Nie wszyscy biją rekordy
Nielubiane lekcje WF-u to efekt wieloletniego nakłaniania dzieci do perfekcyjnego wykonywania różnych ćwiczeń i osiągania najlepszych wyników w danej dyscyplinie. Jak wiadomo, tylko nieliczni mogą pochwalić się wyjątkowymi zdolnościami, pozostali zwykle bezskutecznie próbują im dorównać, popadając nierzadko w potężne kompleksy i frustrację.
Nauczyciele, zamiast wymagać rzeczy niemożliwych czy trudnych do zrealizowania, powinni w mądry sposób motywować dzieci i młodzież do aktywności fizycznej, dopasowanych do indywidualnych możliwości każdego z nich.
Minister Barbara Nowacka podkreślała, iż nie każdy musi być mistrzem, ale ważne, by znalazł aktywność, która go cieszy. – Ciągle uczymy się siatkówki, a nie wszyscy są fanami siatkówki.
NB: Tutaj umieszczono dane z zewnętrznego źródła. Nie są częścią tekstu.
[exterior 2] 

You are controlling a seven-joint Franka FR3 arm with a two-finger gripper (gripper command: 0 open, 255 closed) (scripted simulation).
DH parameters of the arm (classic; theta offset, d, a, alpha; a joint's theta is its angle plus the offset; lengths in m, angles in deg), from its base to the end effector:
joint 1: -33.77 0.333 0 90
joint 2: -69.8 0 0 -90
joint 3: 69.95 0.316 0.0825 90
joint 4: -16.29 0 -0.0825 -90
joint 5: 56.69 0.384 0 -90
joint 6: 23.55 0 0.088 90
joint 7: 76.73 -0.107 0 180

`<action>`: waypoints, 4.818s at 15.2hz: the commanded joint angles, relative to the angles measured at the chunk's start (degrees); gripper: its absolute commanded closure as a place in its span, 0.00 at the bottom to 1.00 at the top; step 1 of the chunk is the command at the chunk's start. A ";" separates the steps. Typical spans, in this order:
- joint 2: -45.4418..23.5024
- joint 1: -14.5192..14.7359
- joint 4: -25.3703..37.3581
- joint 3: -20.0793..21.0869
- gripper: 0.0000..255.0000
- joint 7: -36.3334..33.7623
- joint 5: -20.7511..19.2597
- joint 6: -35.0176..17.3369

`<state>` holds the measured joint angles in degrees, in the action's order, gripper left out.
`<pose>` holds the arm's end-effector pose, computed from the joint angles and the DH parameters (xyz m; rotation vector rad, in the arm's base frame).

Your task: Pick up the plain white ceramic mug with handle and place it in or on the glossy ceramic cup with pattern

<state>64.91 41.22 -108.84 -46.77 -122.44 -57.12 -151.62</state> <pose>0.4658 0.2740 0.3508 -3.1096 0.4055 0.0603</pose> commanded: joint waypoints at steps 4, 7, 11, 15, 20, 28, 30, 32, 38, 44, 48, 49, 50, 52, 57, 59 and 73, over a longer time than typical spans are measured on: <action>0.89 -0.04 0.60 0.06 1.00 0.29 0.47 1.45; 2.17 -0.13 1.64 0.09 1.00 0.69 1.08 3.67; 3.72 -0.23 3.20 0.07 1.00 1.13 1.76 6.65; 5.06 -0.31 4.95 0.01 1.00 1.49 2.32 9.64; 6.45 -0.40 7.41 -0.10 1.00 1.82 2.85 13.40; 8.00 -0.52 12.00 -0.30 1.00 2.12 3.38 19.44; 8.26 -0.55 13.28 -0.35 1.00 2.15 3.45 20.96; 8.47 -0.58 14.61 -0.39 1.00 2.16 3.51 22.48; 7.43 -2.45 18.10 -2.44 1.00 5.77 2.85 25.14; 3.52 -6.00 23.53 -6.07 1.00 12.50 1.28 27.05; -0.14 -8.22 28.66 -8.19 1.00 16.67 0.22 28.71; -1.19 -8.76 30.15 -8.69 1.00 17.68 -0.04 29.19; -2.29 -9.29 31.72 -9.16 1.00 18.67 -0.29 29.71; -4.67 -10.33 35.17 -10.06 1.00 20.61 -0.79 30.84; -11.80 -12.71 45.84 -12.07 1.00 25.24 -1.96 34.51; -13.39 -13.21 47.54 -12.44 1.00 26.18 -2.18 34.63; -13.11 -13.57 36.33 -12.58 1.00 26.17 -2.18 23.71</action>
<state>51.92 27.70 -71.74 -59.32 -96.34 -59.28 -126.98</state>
Inni lubią koszykówkę, inni lekkoatletykę, inni chcieliby taniec. Czujesz się dzisiaj gorzej? Odpracuj to, robiąc kroki – mówi minister edukacji.
W czasach cyfrowej rewolucji, gdy dzieci trudno oderwać od ekranów, aktywność ruchowa promowana od najmłodszych lat jest jednym z najważniejszych elementów profilaktyki zdrowotnej. I nie chodzi tylko o zapobieganie otyłości. Ruch poprawia też zdrowie psychiczne i jest prewencją udarów, zawałów i chorób nowotworowych.
Nowy WF ma szansę poprawić zdrowie fizyczne dzieci i nastolatków, a także pomóc wyrobić zdrowe nawyki, które zostaną z młodymi ludźmi jeszcze po maturze. A miejmy nadzieję, iż choćby na całe życie.